Another aspect is security never kept up with the consumerization of IT. It used to be that almost all great technology was developed first by the government, then it would go to business, and finally it would get to consumers. Today, it’s exactly the opposite. My 8-year-old kid has an iPad before anyone at my office does, before the government allows them to be used. This inversion of control means that every user is basically a CIO, and if I don’t like your security program—and if I don’t want to jump through the corporate firewall and the corporate VPN to get to the corporate file server to share a file with a colleague—I’m just going to use Dropbox. Organizations have very little real ability to tell people what to do anymore. They have to design security IT workflows that people actually want to adopt.
The other piece driving this is that every enterprise today is an ecosystem. The Internet has not only hyper-connected all of us individually, but all of our business as well. You look at any modern organization and it’s an ecosystem of partners and contractors and vendors, and the degree of third-party risk for all of our organizations in a hyper-connected world is much greater than it used to be, and that’s why you see all these breaches happen that way. Someone gets hacked as sort of a second-order effect of another organization getting breached. That exposed attack surface of users and devices, and all the data applications that have left the four walls of your building, that’s been a wonderful thing for productivity and users in terms of a better experience, but I think security has just failed to keep up. Security still thinks it can enforce unnatural behaviors on people, and that’s just not possible anymore.
You used to have to put an agent on an endpoint in order to keep it from running the wrong software, but now all that stuff is evolving. There are app stores that prevent bad software from getting on my device. There’s a natural segmentation within the cloud: Salespeople can only go to Salesforce, HR people go to Workday. There’s no crossing of streams within a single shared environment anymore. Computing has gotten much safer, but insecurity today exists at the intersection of people and technology. Hackers have that figured out. Today, they don’t go after systems anymore; they go after people.
Do you need a college degree or certification to be a cybersecurity professional?
Hell no.
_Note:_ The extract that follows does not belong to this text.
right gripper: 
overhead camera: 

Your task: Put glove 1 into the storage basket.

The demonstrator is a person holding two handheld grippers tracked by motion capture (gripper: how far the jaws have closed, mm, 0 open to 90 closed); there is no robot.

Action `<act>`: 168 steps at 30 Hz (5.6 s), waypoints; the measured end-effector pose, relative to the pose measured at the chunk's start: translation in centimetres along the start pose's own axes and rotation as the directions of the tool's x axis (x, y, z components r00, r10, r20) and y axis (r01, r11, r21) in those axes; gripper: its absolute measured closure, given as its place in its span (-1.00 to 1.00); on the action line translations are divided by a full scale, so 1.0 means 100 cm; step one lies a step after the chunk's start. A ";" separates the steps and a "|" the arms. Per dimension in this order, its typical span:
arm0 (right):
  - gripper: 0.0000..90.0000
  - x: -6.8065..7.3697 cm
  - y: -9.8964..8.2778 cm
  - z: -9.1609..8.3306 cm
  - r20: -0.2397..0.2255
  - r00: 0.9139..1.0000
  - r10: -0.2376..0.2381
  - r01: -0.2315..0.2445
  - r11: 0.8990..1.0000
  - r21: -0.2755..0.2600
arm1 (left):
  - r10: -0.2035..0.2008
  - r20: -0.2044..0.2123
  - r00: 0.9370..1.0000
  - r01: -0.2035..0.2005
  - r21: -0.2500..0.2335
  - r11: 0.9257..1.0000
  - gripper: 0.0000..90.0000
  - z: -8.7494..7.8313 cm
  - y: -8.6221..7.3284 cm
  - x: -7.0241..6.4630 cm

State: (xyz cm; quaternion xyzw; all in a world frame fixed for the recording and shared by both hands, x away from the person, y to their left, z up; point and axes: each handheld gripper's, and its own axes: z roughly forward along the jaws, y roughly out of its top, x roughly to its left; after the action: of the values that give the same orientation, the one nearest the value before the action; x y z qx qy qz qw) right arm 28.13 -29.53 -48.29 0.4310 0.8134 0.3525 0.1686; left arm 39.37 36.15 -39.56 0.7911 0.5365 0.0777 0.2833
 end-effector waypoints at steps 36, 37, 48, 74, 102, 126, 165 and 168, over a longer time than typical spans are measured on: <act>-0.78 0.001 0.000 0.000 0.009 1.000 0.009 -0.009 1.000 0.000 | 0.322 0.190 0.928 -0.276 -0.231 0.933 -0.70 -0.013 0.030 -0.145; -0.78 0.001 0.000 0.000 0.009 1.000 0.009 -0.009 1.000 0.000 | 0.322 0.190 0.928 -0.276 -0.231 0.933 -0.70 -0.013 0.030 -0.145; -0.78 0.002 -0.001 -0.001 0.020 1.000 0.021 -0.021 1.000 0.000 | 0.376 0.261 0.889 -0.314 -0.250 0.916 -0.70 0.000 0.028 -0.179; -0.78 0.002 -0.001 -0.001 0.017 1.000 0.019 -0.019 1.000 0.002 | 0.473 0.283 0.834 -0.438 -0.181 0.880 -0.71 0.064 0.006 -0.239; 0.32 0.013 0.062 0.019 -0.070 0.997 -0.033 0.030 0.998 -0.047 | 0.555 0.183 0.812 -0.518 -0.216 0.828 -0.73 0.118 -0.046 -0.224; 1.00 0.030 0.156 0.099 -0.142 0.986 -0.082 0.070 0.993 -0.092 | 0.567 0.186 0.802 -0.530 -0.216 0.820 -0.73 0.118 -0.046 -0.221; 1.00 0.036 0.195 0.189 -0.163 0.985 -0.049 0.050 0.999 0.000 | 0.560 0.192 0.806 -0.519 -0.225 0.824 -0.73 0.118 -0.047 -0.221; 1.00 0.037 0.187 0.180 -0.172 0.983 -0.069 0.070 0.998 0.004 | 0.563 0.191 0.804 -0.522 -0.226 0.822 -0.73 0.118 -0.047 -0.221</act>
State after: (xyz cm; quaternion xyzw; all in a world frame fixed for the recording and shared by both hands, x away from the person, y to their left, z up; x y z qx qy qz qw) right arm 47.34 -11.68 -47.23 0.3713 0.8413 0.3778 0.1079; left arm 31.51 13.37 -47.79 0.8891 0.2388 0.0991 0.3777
What you’re trying to solve when designing security for people is the same thing as user experience design, in a manner of speaking. For a long time, people have said, “Security and usability are diametrically opposed.” Security is about saying “no,” and usability is about saying “yes.” I don’t think that’s true at all. If you’re really thinking from a design perspective, security and usability are both actually about the same thing: making sure only the right thing is happening. Until now, security folks never really had to think this much about users. When building a bridge in traditional engineering, you have to think about how to prevent things from failing. However, security engineering means thinking about how things can be made to fail. Increasingly today, security and design is about understanding how you defend against attackers who find ways that people can fail. It’s a more holistic sort of problem to solve with a broader set of solutions than just technology.
For instance, at Duo, I would say only 20% of our people have prior experience in security, and everybody else comes from a whole bunch of different backgrounds. Even outside of our security team, we have just as large a design team, and our design team also has user research as a function. This team is led by a former journalist, who actually spends their time conducting hundreds of user interviews so we can understand our users’ experiences living with security every day. We have to solve for their needs.
For instance, we handle most of the healthcare exchanges in the state of New York, covering hundreds of hospitals and clinics. We think about the needs of what doctors or clinicians have to deal with in the course of their daily work, dealing with federal E-Prescription requirements as they write prescriptions using technology. What are the issues? What are the incentives? What are the constraints keeping them from operating more safely? We have to design workflows for them that meet their needs.
That doesn’t require a college degree necessarily. In many cases, we’re doing things that aren’t taught traditionally in undergraduate programs. What we’re looking for are smart people who’ve learned how to learn and have the good kindergarten skills to work well with each other, and with our customers, so we can jointly solve for their needs. Ultimately, I think about security for organizations as a public health strategy. How do we ensure that we align user incentives to produce the right organizational outcomes? You can’t just tell people to stop smoking or eat healthy foods. You have to figure out how to build the right programs around the behaviors you want to see a population comply with, and they need to do it of their own accord. At Duo, we think of security as much more people-centric and people-focused when it comes to solving problems, and not strictly in terms of the technology. The technology has been there for many years; it just hasn’t been deployed because no one’s ever made it usable.
How did you get started in the cybersecurity field, and what advice would you give to a beginner pursuing a career in cybersecurity?
I’m not a good example, unfortunately, because I grew up in a very different time and age when we just didn’t have access to the things we needed to learn. You learned how to do things in an environment that you didn’t have legitimate access to. Today is very different; you have computers everywhere. The barriers are extremely low. In fact, both of my kids, a 12-year-old boy and an 8-year-old daughter, have their own Raspberry Pis. They both have been doing programming since they were very little, and not because I’m pushing them, but because their friends are programming and their schools are teaching them. I’m excited that the joy of creation in technology is becoming much more mainstream. It’s not just computers; it’s “making” as a culture. I’m happy to see science, technology, engineering, math, and also the arts intersecting much more from an early education perspective than they had before. I have great hope there will be many more folks who will have the skill sets and the mindsets for this kind of work in the future. Right now there is a labor gap in terms of these skills today.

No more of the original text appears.